YOUR INSTRUCTIONS:
Copy word for word each line from the one that has "--target forearm" to the last line of the records, with no other lines.

*** SOURCE DATA ***

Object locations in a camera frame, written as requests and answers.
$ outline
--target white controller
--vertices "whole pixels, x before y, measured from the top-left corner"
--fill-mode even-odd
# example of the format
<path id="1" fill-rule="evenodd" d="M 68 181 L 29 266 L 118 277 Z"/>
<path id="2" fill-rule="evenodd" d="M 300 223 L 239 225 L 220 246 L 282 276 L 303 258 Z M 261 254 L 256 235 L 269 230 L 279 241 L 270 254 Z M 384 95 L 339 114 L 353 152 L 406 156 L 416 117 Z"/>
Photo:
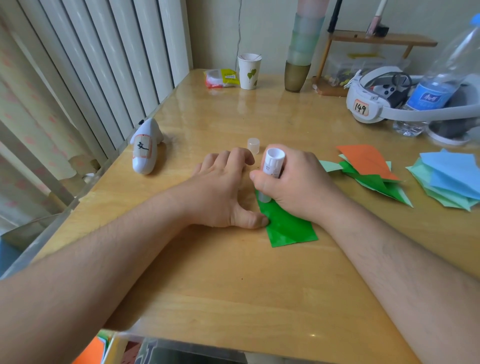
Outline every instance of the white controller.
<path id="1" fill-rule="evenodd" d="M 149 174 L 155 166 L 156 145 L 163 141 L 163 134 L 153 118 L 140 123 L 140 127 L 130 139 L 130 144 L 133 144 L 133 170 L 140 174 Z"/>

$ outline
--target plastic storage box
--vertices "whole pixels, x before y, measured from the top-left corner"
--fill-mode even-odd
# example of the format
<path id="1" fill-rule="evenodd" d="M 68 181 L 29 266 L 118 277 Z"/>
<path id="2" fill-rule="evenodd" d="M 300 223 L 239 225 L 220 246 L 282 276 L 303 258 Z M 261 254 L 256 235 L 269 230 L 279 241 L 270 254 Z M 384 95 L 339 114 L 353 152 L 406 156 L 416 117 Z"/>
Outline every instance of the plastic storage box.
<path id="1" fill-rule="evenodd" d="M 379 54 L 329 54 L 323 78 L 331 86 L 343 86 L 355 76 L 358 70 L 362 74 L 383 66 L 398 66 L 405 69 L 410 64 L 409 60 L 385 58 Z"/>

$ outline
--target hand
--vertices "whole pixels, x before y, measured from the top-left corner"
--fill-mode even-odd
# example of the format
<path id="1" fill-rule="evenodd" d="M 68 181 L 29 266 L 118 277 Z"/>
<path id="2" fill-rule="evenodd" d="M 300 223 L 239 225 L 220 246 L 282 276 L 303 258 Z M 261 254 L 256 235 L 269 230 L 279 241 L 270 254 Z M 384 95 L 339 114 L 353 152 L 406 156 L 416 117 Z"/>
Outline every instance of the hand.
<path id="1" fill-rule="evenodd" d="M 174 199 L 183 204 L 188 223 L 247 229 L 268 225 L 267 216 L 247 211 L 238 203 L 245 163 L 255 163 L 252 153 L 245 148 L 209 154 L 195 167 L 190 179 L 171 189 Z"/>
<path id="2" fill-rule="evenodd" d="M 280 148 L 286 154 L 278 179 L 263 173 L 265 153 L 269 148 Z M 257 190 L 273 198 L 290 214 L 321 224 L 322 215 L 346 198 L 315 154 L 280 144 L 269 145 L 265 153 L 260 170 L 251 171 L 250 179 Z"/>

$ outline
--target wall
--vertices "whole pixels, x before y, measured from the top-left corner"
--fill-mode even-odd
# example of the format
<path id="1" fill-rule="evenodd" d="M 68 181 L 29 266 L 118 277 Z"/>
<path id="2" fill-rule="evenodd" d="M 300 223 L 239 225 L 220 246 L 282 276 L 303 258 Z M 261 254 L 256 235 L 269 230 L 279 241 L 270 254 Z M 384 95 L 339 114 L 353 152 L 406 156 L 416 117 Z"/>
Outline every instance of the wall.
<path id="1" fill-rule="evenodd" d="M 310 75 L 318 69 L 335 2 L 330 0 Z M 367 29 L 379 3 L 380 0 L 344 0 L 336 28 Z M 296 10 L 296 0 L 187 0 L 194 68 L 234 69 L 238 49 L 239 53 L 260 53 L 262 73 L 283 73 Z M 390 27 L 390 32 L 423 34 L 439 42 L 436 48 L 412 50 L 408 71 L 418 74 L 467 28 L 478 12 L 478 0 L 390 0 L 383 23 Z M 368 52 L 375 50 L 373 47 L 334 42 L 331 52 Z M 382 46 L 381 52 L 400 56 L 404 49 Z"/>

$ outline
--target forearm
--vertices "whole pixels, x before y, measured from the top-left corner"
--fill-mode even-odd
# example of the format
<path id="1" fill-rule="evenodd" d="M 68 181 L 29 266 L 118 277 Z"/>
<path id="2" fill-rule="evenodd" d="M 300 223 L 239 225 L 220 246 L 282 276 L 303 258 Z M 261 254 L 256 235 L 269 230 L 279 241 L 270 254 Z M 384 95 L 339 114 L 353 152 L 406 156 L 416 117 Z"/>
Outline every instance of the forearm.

*** End of SOURCE DATA ***

OUTPUT OF THE EXERCISE:
--target forearm
--vertices "whole pixels, x before y, measured from the top-left corner"
--fill-mode even-odd
# example of the format
<path id="1" fill-rule="evenodd" d="M 68 181 L 29 266 L 118 277 Z"/>
<path id="2" fill-rule="evenodd" d="M 300 223 L 239 225 L 220 246 L 282 276 L 303 258 Z M 261 254 L 256 235 L 269 230 L 279 241 L 270 254 Z M 384 95 L 339 114 L 353 152 L 406 156 L 416 117 Z"/>
Outline every instance of the forearm.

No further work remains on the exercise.